- Directed by: Anant Mahadevan
- Produced by: Pulakesh Bhowmik
- Starring: Anant Mahadevan; Saurabh Shukla; Chandan Roy Sanyal;
- Cinematography: Rajkumar K.
- Music by: Sanjoy Chowdhury
- Release date: 3 February 2012;
- Country: India
- Language: Hindi

= Staying Alive (2012 film) =

2012 film

Staying Alive is a 2012 Hindi-language social film directed by Anant Mahadevan, featuring Anant Mahadevan, Saurabh Shukla, and Chandan Roy Sanyal in the lead roles. The film's music was composed by Sanjay Chowdhury. Art Director Tarun Agasty.

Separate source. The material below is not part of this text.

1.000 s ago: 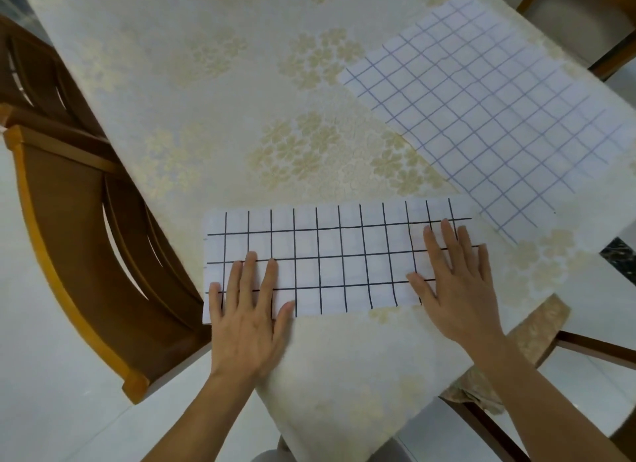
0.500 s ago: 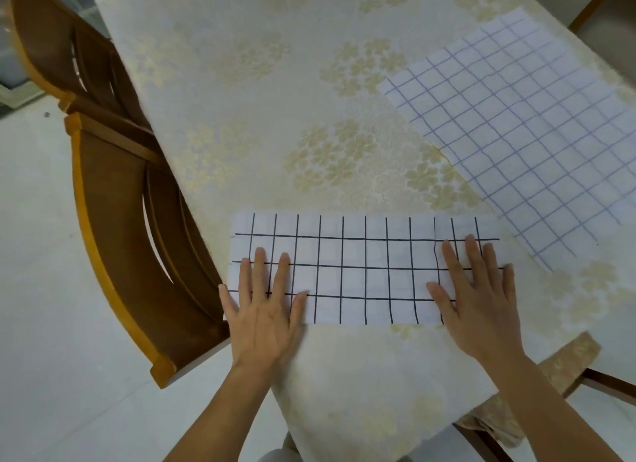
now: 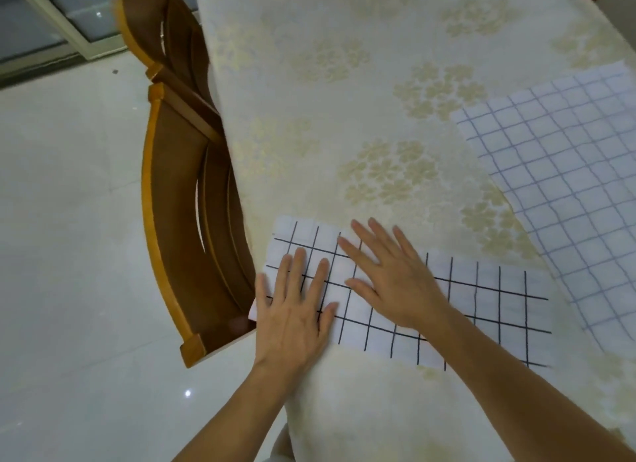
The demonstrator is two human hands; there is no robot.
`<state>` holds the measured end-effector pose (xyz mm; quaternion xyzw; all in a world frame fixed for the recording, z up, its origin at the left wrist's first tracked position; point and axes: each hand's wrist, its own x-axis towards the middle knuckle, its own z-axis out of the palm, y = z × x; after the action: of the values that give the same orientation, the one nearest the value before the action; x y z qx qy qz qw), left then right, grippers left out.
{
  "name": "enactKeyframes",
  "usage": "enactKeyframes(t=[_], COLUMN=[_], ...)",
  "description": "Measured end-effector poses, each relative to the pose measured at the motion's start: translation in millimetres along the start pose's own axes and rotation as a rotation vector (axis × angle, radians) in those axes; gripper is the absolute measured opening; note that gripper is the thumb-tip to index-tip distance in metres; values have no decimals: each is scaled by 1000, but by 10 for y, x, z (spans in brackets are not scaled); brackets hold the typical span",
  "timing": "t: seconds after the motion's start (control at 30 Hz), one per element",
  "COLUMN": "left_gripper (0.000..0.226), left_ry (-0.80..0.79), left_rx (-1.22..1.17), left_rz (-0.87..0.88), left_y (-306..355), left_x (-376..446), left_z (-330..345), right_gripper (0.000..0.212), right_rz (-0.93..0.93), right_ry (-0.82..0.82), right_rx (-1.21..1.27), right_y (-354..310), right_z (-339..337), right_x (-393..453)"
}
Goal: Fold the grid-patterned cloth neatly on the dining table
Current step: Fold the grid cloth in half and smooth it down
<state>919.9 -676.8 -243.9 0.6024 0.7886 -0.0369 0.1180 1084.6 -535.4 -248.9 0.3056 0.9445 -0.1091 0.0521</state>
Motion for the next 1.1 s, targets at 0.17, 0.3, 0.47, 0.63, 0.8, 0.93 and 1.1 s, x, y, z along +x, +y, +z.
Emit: enactKeyframes(t=[0.17, 0.3, 0.47, 0.63, 0.8, 0.93, 1.1], left_gripper=[66, 67, 66, 67, 72, 68, 64], left_ry=[-30, -49, -26, -52, -238, -301, -335], left_rx=[-19, -39, -93, -40, 149, 239, 263], left_rz=[-117, -168, -228, -308, -375, -377, -391], left_y=[-4, 5, -23, -101, -178, -227, -265], left_x=[118, 98, 110, 171, 247, 308, 322], left_z=[-2, -16, -122, -348, -611, -662, -688], right_gripper=[66, 67, 53, 42, 42, 44, 47], right_rz=[-109, -153, -214, -534, -827, -915, -975], right_ry=[-40, -20, 140, 115, 0, -77, -83], right_rx=[-41, -49, 56, 25, -146, -217, -238], right_y=[29, -13, -120, -144, -219, -278, -302], right_z=[39, 15, -37, -286, -493, -513, -417], right_x=[260, 295, 553, 1244, 1709, 1809, 1815])
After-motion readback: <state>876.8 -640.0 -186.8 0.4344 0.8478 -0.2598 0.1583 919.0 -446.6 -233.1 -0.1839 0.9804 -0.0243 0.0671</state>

The film was released on 3 February 2012.

==Plot==
The story is about two men who suffer a heart attack and share a hospital room. Aditya (Ananth Mahadevan) is a newspaper editor who has already survived two strokes in the past and has somewhat adapted to the crisis. Shaukat Ali (Saurabh Shukla), an underworld kingpin who has often witnessed death closely, gets paranoid when he gets his first heart attack. The story is about their interactions and exchange of ideas in the ICU room that change Ali's perspective towards life.

==Cast==
- Anant Mahadevan
- Saurabh Shukla
- Chandan Roy Sanyal
- Sanjay Swaraj
- Navni Parihar
- Ranjana Sasa
- Khan Jahangir Khan

==Critical reception==
The film received mixed reviews from critics. Taran Adarsh from Bollywood Hungama gave the film 2/5 and said "On the whole, Staying Alive is more of an experiment that holds appeal for a tiny segment of cineastes – those with an appetite for meaningful, festival films". Avijit Ghosh from The Times of India gave it 3/5 stating that "Staying Alive is a subtle yet engrossing human drama".